Bistum Magdeburg

Das Bistum Magdeburg ist eines der jüngsten Bistümer in Deutschland und wurde erst 1994 gegründet. Die Geschichte des katholischen Glaubens in der Region reicht allerdings zurück bis ins achte Jahrhundert. Das Gebiet des Bistums umschließt ein Territorium, das zu den ältesten deutschen Kulturlandschaften zählt. Hier stand die Wiege des Deutschen Reiches und bis heute ruhen hier die ersten deutschen Herrscher: König Heinrich I. in der Stiftskirche von Quedlinburg und Kaiser Otto der Große im Magdeburger Dom, der ersten gotischen Kathedrale diesseits der Alpen. Mit dem früheren Bistum Halberstadt entstand in der Region bereits 804 ein geistliches Zentrum und das 968 gegründete und nach der Reformation untergegangene Erzbistum Magdeburg prägte die kirchliche und gesellschaftliche Struktur sowie die Geschichte des mitteldeutschen Raumes.

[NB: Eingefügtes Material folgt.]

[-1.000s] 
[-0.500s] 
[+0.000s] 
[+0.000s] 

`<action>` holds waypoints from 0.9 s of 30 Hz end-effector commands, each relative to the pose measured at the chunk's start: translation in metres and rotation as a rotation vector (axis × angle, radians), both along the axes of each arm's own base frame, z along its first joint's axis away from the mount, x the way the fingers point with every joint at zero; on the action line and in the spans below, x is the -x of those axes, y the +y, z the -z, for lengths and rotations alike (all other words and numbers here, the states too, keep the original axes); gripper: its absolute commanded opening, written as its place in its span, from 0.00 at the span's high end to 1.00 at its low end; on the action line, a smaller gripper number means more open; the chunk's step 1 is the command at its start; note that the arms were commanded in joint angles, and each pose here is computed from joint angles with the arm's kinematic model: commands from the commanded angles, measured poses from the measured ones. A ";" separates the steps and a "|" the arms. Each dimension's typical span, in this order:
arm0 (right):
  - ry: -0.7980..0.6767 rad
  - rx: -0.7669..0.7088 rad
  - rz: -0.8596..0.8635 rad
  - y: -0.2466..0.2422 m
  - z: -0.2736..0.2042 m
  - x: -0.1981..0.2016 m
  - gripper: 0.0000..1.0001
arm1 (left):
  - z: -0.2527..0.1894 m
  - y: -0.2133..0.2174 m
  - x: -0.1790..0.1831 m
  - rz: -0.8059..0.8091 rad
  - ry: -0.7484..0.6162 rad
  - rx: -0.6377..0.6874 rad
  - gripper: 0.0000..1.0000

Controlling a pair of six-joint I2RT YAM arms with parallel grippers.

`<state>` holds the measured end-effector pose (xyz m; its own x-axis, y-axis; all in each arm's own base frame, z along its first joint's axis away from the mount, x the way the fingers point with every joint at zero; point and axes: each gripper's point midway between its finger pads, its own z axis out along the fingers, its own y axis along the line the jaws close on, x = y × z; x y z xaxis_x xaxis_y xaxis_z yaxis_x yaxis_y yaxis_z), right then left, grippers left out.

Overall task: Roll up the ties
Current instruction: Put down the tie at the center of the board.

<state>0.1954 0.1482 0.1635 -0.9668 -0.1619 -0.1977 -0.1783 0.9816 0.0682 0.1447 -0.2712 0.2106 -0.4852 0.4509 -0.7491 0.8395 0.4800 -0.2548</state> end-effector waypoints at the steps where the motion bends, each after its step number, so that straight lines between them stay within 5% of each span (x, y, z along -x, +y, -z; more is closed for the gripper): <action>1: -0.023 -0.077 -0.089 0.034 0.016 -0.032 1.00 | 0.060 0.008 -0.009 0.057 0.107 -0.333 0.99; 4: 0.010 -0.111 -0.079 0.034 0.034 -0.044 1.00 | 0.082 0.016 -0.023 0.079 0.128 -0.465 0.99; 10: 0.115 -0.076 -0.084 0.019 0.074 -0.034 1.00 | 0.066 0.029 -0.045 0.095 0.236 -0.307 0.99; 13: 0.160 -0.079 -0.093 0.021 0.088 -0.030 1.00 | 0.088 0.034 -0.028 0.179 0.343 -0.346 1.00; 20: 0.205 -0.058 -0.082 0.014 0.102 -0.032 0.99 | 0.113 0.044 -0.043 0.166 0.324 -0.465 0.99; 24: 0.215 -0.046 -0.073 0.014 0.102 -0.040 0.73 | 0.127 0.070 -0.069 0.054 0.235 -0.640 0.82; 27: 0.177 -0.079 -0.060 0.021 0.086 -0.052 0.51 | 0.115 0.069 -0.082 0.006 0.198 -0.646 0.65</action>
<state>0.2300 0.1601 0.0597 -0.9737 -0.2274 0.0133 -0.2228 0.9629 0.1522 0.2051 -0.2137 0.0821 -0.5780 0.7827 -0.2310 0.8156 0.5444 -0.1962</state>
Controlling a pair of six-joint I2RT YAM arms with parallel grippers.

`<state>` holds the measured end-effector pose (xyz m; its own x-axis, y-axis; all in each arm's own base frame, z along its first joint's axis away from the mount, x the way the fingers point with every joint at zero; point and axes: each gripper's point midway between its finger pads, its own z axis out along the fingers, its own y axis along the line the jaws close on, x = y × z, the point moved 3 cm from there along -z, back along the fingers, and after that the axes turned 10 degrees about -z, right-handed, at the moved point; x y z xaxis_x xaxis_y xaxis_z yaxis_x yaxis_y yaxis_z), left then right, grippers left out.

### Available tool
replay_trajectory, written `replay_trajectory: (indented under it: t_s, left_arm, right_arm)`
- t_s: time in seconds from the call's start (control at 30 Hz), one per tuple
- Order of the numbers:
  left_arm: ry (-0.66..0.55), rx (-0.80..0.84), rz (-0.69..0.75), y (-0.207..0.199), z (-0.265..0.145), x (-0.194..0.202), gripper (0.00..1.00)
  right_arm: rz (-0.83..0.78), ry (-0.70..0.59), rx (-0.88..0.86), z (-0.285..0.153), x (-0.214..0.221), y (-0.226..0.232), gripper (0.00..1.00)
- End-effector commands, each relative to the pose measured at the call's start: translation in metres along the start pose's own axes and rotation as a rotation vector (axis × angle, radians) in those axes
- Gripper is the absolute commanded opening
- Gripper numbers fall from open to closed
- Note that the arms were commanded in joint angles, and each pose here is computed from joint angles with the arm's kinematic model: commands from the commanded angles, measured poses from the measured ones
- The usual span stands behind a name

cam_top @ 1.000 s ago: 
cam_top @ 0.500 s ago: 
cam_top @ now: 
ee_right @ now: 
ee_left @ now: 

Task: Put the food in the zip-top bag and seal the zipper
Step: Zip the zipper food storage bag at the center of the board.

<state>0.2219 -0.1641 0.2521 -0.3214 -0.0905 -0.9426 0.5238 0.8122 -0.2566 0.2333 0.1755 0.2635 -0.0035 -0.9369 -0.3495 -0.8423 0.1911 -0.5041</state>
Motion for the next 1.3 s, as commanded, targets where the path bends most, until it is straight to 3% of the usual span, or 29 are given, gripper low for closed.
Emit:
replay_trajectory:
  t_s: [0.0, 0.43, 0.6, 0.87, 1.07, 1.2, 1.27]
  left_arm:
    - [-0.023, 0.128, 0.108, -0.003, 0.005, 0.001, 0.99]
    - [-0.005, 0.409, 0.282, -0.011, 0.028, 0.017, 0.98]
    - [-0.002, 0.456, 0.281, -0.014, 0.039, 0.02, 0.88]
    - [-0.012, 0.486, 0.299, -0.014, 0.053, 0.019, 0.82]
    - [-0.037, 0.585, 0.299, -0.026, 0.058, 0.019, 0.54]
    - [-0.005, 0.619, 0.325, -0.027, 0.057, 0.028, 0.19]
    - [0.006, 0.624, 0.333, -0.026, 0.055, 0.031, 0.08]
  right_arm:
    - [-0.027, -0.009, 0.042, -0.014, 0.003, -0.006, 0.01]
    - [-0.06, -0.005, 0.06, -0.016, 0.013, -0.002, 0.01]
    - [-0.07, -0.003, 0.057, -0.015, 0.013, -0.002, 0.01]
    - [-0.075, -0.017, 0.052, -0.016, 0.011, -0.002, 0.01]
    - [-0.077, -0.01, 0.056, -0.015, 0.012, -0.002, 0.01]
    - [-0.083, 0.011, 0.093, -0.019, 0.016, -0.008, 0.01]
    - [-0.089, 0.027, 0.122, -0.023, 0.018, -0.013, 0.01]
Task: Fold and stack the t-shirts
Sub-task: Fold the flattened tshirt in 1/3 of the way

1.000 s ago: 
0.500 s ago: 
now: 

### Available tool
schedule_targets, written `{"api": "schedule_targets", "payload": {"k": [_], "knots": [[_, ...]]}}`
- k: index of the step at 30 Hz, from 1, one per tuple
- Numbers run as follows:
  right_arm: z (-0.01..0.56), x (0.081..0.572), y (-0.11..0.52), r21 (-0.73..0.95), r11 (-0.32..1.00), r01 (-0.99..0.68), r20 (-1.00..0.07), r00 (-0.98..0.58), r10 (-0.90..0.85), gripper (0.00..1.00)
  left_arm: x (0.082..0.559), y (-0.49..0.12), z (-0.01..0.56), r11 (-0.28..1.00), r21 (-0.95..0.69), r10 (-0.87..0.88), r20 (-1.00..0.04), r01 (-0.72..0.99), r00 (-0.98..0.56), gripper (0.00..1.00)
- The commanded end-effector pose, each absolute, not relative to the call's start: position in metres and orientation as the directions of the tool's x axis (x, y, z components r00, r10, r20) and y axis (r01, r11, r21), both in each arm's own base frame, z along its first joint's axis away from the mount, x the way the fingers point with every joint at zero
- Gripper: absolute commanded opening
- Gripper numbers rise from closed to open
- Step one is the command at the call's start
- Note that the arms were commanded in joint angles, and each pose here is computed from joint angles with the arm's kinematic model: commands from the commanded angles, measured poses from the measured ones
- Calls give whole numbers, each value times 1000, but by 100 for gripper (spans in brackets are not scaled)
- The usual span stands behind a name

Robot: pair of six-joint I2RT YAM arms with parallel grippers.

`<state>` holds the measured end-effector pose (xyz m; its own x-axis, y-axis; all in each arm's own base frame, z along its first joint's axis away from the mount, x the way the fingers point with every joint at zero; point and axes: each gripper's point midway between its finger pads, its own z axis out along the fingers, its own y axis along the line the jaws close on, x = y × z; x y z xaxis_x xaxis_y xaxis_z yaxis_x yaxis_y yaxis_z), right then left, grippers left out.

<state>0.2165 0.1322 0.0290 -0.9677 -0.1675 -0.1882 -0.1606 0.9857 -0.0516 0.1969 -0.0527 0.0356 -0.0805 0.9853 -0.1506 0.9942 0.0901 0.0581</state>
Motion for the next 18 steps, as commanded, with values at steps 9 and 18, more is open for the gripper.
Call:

Geografisch erstreckt sich das Bistum Magdeburg von der Altmark im Norden bis zum Saale-Unstrut-Gebiet im Süden. Zum Bistumsgebiet gehören im Westen rund zwei Drittel des Harzes und das Mansfelder Land. Im Südosten liegt die Dübener Heide. Im Osten reicht das Bistum bis ans ehemalige Braunkohlengebiet von Lauchhammer und fast an den Spreewald heran. Die Fläche der Magdeburger Ortskirche entspricht somit weitgehend dem Bundesland Sachsen-Anhalt. Die drei großen Städte des Landes – Dessau, Halle und Magdeburg – sind auch wichtige Zentren des kirchlichen Lebens.

Rund achtzig Prozent der Einwohner im Bereich des Bistums gehören keiner Religionsgemeinschaft oder Kirche an. Die Zahl der katholischen Christen liegt bei etwa vier Prozent. Die jahrzehntelange atheistische Beeinflussung und der praktische Materialismus haben im Glauben der Menschen tiefe Spuren hinterlassen. Besonders klein sind die katholischen Gemeinden in den ländlichen Gebieten.

Einen Einblick in die frühe Geschichte der katholischen Christen dieser Region bietet die Straße der Romanik. Sie führt auch zu vielen Zentren des christlichen Lebens: zur Kaiserpfalz Tilleda mit der nahen Klosterkirche Memleben, zur Stiftskirche in Hamersleben und zum ehemaligen Prämonstratenser-Kloster in Magdeburg. Auch die Kathedrale Sankt Sebastian und das Kloster auf dem Huy gehören zur Straße der Romanik.

Um sich den neuen Herausforderungen der Gesellschaft zu stellen und auch künftig eine Kirche „Um Gottes und der Menschen willen“ zu sein, so das Leitwort des Bistums, befindet sich die Magdeburger Diözese derzeit in einem Prozess wesentlicher Veränderungen. Nachdem im „Pastoralen Zukunftsgespräch“ weitgehende Vorschläge erarbeitet wurden, geht es nun darum, vieles davon in die Tat umzusetzen.